▶ [ASSIGNMENT] Your answer must be a word-for-word copy of the listing, with all pictures excluded.
---*---
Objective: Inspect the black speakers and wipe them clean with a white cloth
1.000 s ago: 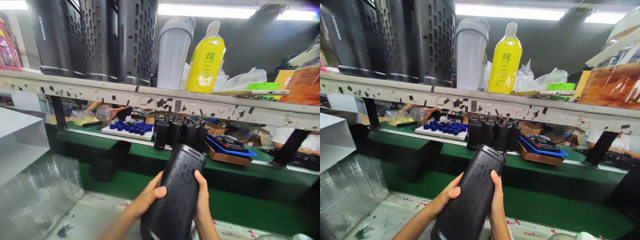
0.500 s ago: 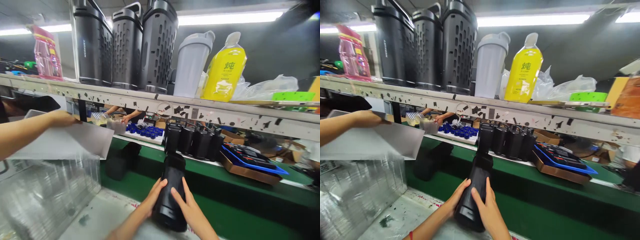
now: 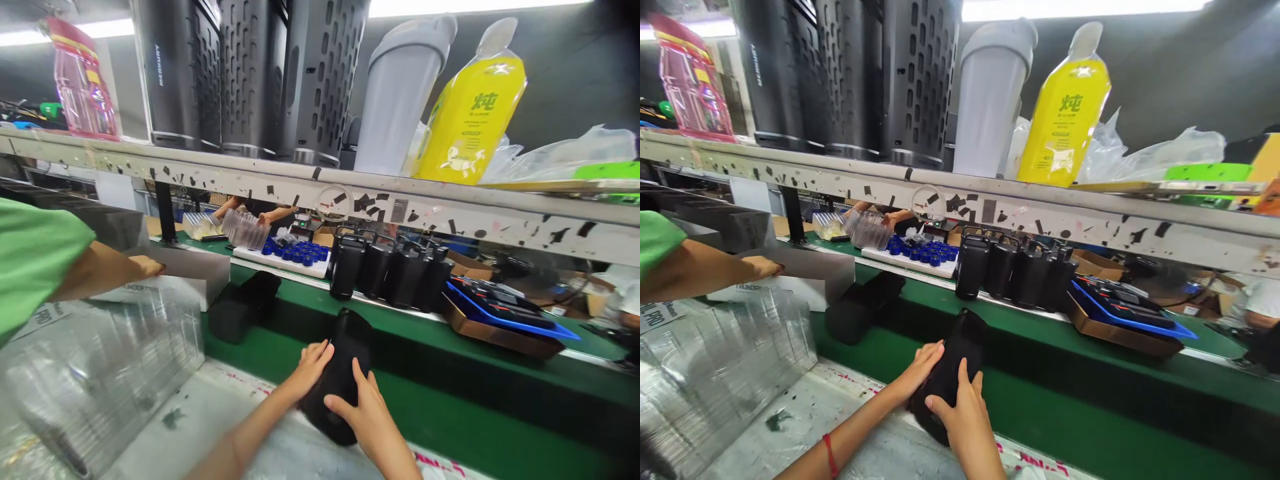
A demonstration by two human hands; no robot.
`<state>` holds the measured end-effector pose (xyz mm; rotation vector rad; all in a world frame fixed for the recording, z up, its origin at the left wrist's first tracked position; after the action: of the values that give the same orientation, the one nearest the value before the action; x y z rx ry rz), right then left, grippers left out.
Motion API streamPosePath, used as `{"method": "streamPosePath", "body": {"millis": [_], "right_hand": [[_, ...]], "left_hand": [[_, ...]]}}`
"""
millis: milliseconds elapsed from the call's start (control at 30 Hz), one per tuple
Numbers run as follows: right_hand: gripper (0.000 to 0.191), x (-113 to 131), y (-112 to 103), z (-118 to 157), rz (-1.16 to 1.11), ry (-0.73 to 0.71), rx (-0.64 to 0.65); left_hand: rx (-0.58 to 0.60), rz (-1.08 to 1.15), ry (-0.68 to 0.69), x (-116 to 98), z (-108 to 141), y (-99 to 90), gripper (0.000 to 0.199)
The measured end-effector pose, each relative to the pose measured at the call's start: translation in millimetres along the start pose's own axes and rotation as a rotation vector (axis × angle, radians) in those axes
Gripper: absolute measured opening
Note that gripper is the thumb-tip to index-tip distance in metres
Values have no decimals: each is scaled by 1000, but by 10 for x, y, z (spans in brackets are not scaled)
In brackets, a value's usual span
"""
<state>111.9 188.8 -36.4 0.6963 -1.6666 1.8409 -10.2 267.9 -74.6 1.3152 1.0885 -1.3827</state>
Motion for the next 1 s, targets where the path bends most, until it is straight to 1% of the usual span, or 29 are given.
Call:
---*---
▶ [ANSWER SPACE]
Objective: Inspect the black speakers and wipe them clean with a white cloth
1.000 s ago: 
0.500 s ago: 
now: 
A demonstration by two human hands; no robot.
`<state>` holds the measured end-effector pose (xyz mm; rotation vector rad; all in a world frame fixed for the recording, z up, its origin at the left wrist's first tracked position; after the action: of the values that give the same orientation, the one nearest the value before the action; x y z rx ry rz), right then left, grippers left out.
Motion API streamPosePath, used as `{"method": "streamPosePath", "body": {"millis": [_], "right_hand": [[_, ...]], "left_hand": [[_, ...]]}}`
"""
millis: milliseconds elapsed from the call's start (control at 30 Hz), one per tuple
Numbers run as follows: right_hand: gripper (0.000 to 0.191), x (-113 to 131), y (-112 to 103), z (-118 to 157), rz (-1.16 to 1.11), ry (-0.73 to 0.71), rx (-0.64 to 0.65); left_hand: rx (-0.58 to 0.60), rz (-1.08 to 1.15), ry (-0.68 to 0.69), x (-116 to 98), z (-108 to 141), y (-99 to 90), gripper (0.000 to 0.199)
The measured end-effector pose, each relative to the pose measured at the call's start: translation in millimetres along the start pose's own axes and rotation as a rotation vector (axis × angle, radians) in those axes
Gripper: absolute measured opening
Note that gripper is the thumb-tip to index-tip distance in metres
Values have no decimals: each is scaled by 1000, but by 10 for x, y, z (spans in brackets are not scaled)
In brackets, a value's usual span
"""
<state>111.9 188.8 -36.4 0.6963 -1.6666 1.8409 -10.2 267.9 -74.6 1.3152 1.0885 -1.3827</state>
Motion for the next 1 s, targets where the path bends most, until it is straight to 1% of the usual span, or 29 are given.
Call:

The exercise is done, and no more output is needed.